(Items listed in a dataset)

┌──

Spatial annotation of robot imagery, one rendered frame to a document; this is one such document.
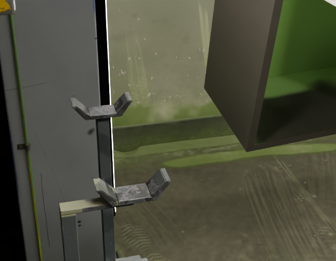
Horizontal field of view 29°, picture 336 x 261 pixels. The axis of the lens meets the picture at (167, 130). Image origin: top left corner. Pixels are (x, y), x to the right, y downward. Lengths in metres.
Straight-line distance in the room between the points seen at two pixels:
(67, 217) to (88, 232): 0.74
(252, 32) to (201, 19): 1.08
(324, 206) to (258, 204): 0.25
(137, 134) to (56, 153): 1.53
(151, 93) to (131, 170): 0.35
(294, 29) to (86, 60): 1.21
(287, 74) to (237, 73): 0.45
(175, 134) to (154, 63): 0.32
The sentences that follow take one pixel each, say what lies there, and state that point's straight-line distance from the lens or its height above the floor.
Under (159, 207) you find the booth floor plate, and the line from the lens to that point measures 2.49.
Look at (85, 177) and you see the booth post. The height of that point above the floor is 0.76.
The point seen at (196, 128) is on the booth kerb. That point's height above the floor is 0.12.
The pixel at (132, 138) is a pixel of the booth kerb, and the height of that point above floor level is 0.11.
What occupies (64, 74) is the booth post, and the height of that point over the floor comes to 1.00.
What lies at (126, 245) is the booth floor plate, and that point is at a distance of 2.32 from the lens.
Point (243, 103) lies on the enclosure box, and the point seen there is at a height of 0.61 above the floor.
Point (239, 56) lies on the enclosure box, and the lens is 1.98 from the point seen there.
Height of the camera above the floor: 1.49
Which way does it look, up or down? 29 degrees down
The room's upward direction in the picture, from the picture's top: straight up

└──

*BRIEF*
All lines from the one containing "Point (243, 103)" through the last line of the data, both included, are to be retyped exactly, and no other line belongs in the answer.

*RESULT FOR THIS TASK*
Point (243, 103) lies on the enclosure box, and the point seen there is at a height of 0.61 above the floor.
Point (239, 56) lies on the enclosure box, and the lens is 1.98 from the point seen there.
Height of the camera above the floor: 1.49
Which way does it look, up or down? 29 degrees down
The room's upward direction in the picture, from the picture's top: straight up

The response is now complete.